The Berlin blockade was thwarted because people came together. Apartheid ended because people came together and walls tumbled. Winning the cold war was the same: “People of the world,” Obama declared, “look at Berlin, where a wall came down, a continent came together and history proved there is no challenge too great for a world that stands as one.”

When I first heard this sort of radically optimistic speech in Iowa, I have to confess my American soul was stirred. It seemed like the overture for a new yet quintessentially American campaign.

But now it is more than half a year on, and the post-partisanship of Iowa has given way to the post-nationalism of Berlin, and it turns out that the vague overture is the entire symphony. The golden rhetoric impresses less, the evasion of hard choices strikes one more.

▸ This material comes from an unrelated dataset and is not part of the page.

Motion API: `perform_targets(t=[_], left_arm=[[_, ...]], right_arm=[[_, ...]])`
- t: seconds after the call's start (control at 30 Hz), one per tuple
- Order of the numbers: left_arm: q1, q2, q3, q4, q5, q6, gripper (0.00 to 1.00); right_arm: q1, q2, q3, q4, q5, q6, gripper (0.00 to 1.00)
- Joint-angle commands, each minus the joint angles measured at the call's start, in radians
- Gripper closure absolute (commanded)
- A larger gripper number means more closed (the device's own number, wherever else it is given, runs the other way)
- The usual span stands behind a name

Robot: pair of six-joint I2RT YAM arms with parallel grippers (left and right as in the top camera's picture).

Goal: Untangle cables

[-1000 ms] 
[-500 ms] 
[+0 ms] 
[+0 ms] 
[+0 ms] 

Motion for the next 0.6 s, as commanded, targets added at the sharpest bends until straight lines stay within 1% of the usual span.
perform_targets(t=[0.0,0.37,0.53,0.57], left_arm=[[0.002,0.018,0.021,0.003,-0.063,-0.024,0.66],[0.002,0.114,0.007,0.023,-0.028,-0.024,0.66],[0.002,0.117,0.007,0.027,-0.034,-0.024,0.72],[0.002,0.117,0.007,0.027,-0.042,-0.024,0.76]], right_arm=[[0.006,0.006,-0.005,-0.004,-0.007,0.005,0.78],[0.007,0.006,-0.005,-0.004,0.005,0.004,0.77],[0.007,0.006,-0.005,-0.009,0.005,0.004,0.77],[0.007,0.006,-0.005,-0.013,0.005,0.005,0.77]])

When John F. Kennedy and Ronald Reagan went to Berlin, their rhetoric soared, but their optimism was grounded in the reality of politics, conflict and hard choices. Kennedy didn’t dream of the universal brotherhood of man. He drew lines that reflected hard realities: “There are some who say, in Europe and elsewhere, we can work with the Communists. Let them come to Berlin.” Reagan didn’t call for a kumbaya moment. He cited tough policies that sparked harsh political disagreements — the deployment of U.S. missiles in response to the Soviet SS-20s — but still worked.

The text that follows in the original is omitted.